(Data entries)
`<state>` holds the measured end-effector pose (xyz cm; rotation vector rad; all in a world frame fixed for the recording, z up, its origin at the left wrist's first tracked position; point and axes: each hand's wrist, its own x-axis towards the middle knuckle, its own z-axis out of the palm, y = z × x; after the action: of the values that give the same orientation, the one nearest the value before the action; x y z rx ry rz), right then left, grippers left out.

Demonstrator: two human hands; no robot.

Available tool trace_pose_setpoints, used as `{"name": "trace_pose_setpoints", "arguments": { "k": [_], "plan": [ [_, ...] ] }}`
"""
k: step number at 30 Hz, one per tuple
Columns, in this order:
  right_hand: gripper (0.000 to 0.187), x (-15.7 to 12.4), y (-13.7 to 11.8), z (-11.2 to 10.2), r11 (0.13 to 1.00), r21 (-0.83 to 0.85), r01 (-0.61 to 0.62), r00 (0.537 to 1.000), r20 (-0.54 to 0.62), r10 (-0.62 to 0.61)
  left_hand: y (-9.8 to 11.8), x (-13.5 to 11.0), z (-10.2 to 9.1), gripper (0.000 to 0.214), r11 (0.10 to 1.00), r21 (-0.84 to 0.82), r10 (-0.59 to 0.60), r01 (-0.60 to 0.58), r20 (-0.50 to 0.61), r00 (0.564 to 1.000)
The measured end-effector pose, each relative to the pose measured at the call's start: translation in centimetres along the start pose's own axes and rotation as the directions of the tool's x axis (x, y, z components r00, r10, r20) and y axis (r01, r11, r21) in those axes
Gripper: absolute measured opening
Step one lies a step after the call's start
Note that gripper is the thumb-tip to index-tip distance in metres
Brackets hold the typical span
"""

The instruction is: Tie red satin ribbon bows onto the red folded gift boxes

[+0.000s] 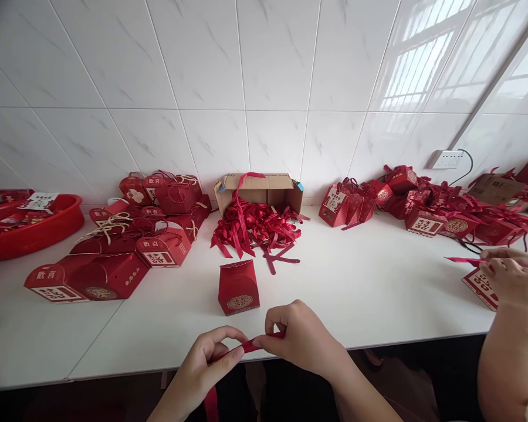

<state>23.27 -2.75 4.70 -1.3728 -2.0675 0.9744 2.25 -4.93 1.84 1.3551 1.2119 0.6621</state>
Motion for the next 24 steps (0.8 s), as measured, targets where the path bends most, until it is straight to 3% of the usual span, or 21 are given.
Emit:
{"name": "trace_pose_setpoints", "arguments": {
  "k": [8, 13, 16, 19, 21, 24],
  "plan": [
    [0.036, 0.2, -0.9, 0.3, 1.0, -0.031, 0.006, 1.0, -0.002, -0.006, -1.0, 0.7, -0.1, 0.031, 0.997, 0.018, 0.076, -0.074, -0.167, 0.983],
    [0.021, 0.0, -0.9, -0.1, 1.0, 0.023, -0.001, 0.999, 0.042, 0.0, -1.6, 0.6, -1.7, 0.034, 0.996, 0.02, 0.091, -0.089, -0.195, 0.977],
    [0.012, -0.1, 0.0, -0.9, 0.988, 0.151, -0.044, 0.992, 0.127, 0.025, -1.7, 0.0, -3.3, 0.033, 0.992, -0.048, 0.108, -0.12, -0.202, 0.973],
    [0.019, 0.0, 1.7, -1.9, 0.92, 0.367, -0.136, 0.96, 0.279, 0.03, -1.9, -0.8, -4.8, 0.034, 0.979, -0.149, 0.121, -0.142, -0.145, 0.982],
    [0.025, 0.0, 3.3, -2.2, 0.84, 0.515, -0.17, 0.926, 0.375, -0.042, -2.2, -1.2, -5.4, 0.036, 0.963, -0.223, 0.125, -0.148, -0.114, 0.986],
    [0.037, -0.1, 5.9, -1.7, 0.665, 0.737, -0.121, 0.907, 0.354, -0.228, -2.7, -1.5, -5.4, 0.036, 0.945, -0.295, 0.132, -0.143, -0.055, 0.99]
  ]
}}
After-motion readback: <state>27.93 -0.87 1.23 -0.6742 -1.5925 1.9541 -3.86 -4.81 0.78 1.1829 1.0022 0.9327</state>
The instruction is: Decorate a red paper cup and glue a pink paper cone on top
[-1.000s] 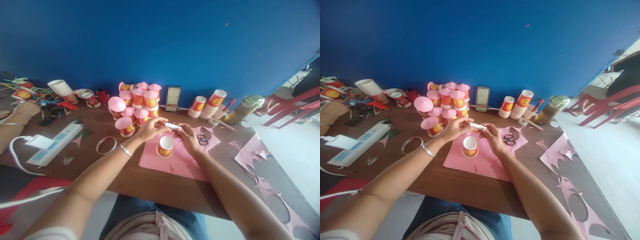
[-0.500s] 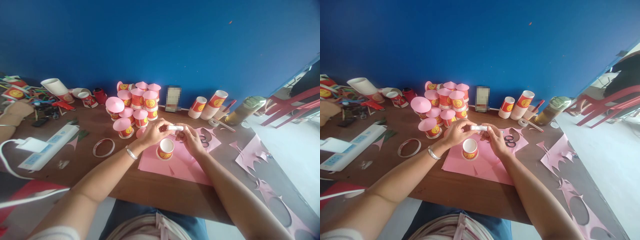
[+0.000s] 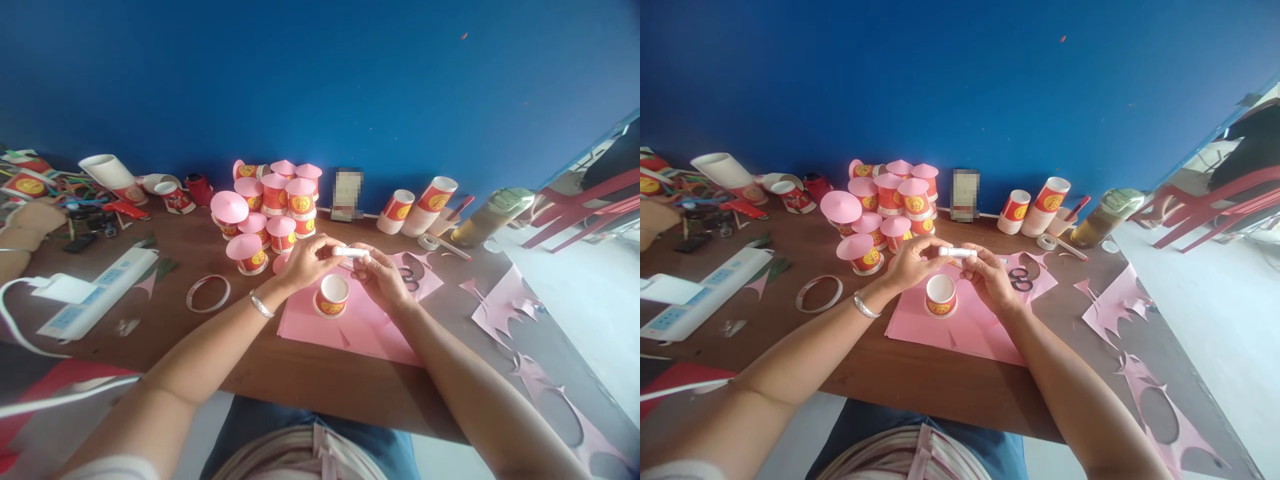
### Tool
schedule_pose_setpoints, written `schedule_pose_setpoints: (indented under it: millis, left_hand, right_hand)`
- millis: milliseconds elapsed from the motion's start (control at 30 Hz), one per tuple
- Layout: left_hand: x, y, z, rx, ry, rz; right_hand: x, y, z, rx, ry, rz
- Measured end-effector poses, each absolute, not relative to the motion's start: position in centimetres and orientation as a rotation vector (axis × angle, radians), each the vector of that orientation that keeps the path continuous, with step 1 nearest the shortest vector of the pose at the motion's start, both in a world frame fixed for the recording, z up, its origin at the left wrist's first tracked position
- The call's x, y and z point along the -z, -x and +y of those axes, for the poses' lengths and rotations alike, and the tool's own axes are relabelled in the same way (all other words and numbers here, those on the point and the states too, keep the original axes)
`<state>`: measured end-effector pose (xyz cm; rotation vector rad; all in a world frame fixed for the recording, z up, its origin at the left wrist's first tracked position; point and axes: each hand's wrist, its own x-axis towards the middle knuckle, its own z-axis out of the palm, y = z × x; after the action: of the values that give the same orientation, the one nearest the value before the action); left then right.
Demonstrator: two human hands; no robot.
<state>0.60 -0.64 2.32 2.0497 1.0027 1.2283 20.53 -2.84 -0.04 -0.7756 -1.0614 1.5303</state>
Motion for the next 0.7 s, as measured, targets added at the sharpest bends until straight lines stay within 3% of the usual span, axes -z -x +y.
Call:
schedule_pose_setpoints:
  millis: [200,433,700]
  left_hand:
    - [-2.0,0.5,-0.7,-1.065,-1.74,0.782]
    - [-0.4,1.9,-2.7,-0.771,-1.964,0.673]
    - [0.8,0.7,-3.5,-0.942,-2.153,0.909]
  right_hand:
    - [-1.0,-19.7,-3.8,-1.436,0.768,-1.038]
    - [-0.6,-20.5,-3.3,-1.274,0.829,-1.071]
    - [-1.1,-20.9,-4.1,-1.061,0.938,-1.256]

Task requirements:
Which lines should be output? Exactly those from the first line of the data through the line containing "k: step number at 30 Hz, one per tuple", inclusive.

Response for this exercise:
`<state>` holds the measured end-effector pose (xyz cm; rotation vector rad; all in a world frame fixed for the recording, z up, its origin at the left wrist's first tracked position; point and axes: each hand's wrist, its own x-axis towards the middle knuckle, its own z-axis out of the palm, y = z × x; after the action: of the values that give the same orientation, the one nearest the value before the action; x y z rx ry rz), right then left, grippers left out.

Demonstrator: two human hands; no robot.

Available tool trace_pose_setpoints, used as `{"name": "trace_pose_setpoints", "arguments": { "k": [_], "plan": [ [_, ...] ] }}`
"""
k: step number at 30 Hz, one per tuple

Nothing else is required to complete the exercise.